How to Tell If You Need New Tires

There are two main reasons that tires typically need to be replaced.

Excessive Wear
Don’t wait until your tread has been worn completely from the surface of your tires before you get around to replacing them. This is commonly known as “bald” tires and is a very dangerous condition. Tires are generally rated to last a set amount of miles when you buy them. However other factors can reduce the service life of your tires, such as driving conditions and habits.

Many states have laws requiring car tires to carry a minimum amount of tread depth to be legal on the road. That is because bald tires have a very hard time maintaining traction, especially in wet conditions. In short, they’re unsafe. If new tires are a purchase that may stretch your budget to the breaking point, then your best bet is to plan for the extra cost. Keep track of your tire’s wear levels.

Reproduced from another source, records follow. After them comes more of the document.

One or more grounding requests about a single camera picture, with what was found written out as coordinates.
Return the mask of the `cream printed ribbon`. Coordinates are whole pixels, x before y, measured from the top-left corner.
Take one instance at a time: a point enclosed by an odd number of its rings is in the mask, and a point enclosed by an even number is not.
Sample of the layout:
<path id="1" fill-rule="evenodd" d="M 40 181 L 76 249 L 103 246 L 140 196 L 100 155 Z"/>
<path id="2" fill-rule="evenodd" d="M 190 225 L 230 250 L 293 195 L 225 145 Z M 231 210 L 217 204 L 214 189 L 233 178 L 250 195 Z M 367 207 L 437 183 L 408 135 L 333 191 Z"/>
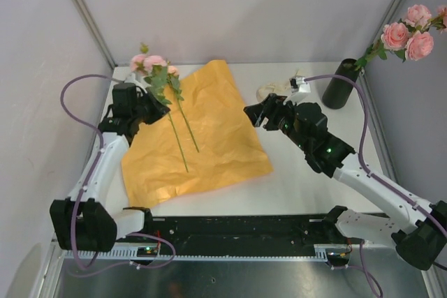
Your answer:
<path id="1" fill-rule="evenodd" d="M 256 100 L 261 103 L 269 94 L 290 96 L 293 93 L 290 81 L 291 79 L 288 78 L 283 82 L 268 82 L 267 84 L 261 85 L 256 91 Z"/>

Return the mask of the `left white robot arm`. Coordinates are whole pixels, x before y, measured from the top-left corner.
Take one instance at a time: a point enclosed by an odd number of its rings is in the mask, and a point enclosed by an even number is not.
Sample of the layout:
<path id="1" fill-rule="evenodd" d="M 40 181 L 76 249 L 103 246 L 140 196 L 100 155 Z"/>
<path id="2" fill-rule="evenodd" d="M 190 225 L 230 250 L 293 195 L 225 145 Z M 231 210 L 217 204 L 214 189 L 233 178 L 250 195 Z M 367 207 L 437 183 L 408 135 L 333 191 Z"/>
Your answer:
<path id="1" fill-rule="evenodd" d="M 78 182 L 67 197 L 50 205 L 62 249 L 109 252 L 118 239 L 129 234 L 141 242 L 153 237 L 154 224 L 146 220 L 147 209 L 123 207 L 111 212 L 105 201 L 140 125 L 154 124 L 169 111 L 136 80 L 117 81 L 112 87 L 112 102 L 99 125 L 93 126 L 94 148 Z"/>

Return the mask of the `pink rose flower stem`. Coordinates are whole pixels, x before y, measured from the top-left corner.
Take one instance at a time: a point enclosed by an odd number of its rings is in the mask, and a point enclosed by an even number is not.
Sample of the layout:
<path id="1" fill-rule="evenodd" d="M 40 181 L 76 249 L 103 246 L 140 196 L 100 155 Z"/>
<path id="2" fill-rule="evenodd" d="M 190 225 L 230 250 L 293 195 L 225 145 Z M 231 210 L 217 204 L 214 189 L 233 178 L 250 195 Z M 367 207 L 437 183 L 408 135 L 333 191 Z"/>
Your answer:
<path id="1" fill-rule="evenodd" d="M 402 61 L 418 61 L 425 58 L 434 48 L 431 29 L 440 33 L 446 31 L 446 6 L 439 6 L 436 15 L 422 4 L 409 7 L 403 18 L 383 26 L 377 40 L 355 62 L 355 69 L 364 69 L 375 57 L 386 60 L 389 54 Z"/>

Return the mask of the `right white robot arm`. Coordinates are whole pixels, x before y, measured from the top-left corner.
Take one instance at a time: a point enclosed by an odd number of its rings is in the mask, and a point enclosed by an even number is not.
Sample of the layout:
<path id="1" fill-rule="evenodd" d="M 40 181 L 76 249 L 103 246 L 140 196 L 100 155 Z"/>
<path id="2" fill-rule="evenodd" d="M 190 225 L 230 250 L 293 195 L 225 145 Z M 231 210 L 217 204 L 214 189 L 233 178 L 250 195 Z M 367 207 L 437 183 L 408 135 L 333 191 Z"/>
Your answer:
<path id="1" fill-rule="evenodd" d="M 352 188 L 385 215 L 362 214 L 336 206 L 325 217 L 323 237 L 330 243 L 357 238 L 394 248 L 416 269 L 427 271 L 446 245 L 446 203 L 432 204 L 373 171 L 349 144 L 328 131 L 327 117 L 317 103 L 298 105 L 270 94 L 246 106 L 252 126 L 281 131 L 305 155 L 316 173 Z"/>

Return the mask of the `orange flower bouquet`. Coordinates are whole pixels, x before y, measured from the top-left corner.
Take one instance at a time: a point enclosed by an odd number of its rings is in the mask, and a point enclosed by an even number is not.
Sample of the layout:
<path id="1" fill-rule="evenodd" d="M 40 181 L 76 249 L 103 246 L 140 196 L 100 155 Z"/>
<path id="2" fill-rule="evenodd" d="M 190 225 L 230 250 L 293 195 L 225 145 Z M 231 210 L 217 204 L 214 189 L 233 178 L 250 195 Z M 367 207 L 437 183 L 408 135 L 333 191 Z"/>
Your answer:
<path id="1" fill-rule="evenodd" d="M 181 103 L 141 124 L 122 159 L 129 204 L 154 207 L 273 171 L 228 64 L 213 60 L 180 82 Z"/>

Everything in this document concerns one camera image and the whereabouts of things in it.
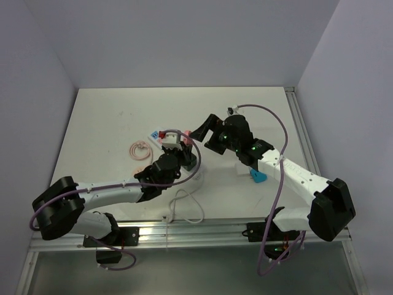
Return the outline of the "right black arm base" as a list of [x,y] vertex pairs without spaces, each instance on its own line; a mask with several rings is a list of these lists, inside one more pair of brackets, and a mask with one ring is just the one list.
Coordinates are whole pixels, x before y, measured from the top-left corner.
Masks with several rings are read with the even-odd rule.
[[[265,232],[266,221],[264,222],[249,222],[246,224],[246,229],[242,231],[242,236],[247,237],[248,242],[261,242]],[[300,231],[290,230],[288,232],[281,232],[276,225],[271,224],[267,242],[276,242],[276,244],[267,245],[264,249],[265,255],[269,259],[277,259],[289,247],[289,242],[294,241],[300,236]]]

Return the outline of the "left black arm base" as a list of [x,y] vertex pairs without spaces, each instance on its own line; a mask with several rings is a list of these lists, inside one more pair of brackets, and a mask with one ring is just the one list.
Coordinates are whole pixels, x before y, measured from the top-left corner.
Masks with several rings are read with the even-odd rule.
[[[126,250],[126,247],[137,246],[138,241],[138,227],[120,227],[119,230],[101,239],[86,235],[82,246],[84,248],[96,249],[96,262],[100,267],[107,267],[109,270],[123,270],[129,269],[135,265],[136,257],[133,253]],[[133,260],[129,267],[115,268],[112,266],[118,264],[124,256],[129,256]]]

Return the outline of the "pink plug adapter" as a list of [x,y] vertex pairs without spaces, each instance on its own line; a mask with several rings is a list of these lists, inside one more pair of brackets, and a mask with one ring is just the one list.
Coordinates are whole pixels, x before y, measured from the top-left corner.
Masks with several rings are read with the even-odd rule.
[[192,141],[189,139],[189,135],[191,134],[191,131],[190,130],[184,130],[182,133],[184,135],[186,135],[186,136],[184,136],[184,135],[181,136],[181,140],[182,140],[184,146],[185,147],[192,146]]

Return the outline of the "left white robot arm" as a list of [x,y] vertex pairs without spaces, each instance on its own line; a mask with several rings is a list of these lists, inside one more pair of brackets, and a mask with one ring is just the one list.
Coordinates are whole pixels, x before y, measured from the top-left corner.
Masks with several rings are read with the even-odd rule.
[[74,233],[92,236],[105,245],[117,243],[120,231],[113,215],[94,210],[118,203],[148,202],[164,190],[190,181],[202,162],[196,143],[221,126],[222,121],[211,114],[189,134],[176,129],[157,130],[155,139],[161,141],[162,154],[132,180],[82,183],[71,176],[60,178],[33,201],[30,229],[40,232],[43,240]]

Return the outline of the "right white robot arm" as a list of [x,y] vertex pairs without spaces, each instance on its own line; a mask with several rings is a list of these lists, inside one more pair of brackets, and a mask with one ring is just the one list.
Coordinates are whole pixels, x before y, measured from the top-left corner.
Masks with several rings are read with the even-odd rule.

Ask the mechanic at the service station to measure and record the tread depth of your tires when you change your oil. That will give you plenty of warning when it’s almost time to get them replaced. You can also perform a check yourself. You don’t need anything fancy like a tread depth gauge. All you need is a penny. Hold the penny so that Lincoln’s head is facing the surface of the tire, and place the penny in several of the tread grooves in different places on each tire. As a rule of thumb, if the tread is deeper than the top of Lincoln’s head, you’re ok. However, if you’re anywhere close you might want to start making plans for replacement.

Road Damage
Unfortunately it isn’t a perfect world, and tires don’t last for their whole service life all the time. Often road damage sends tires into retirement long before their intended service life is over. The most common road damage is a fault in the tire’s sidewall. Once the sidewall of the tire is compromised, the tire is at very high risk for blowout. Look for bubbles in the rubber of the sidewall, it will generally look like a marble or small ball buried under the rubber surface of the tire. Also check the sidewalls for chips and cuts in the rubber.

Sidewall damage is irreparable. You will always have to replace a tire whose sidewall has been damaged. You can also inspect the tread of the tire for deep cuts or faults, but generally you only have to worry about this part of the tire if a problem has become apparent while you are driving (i.e. excessive vibration at speed).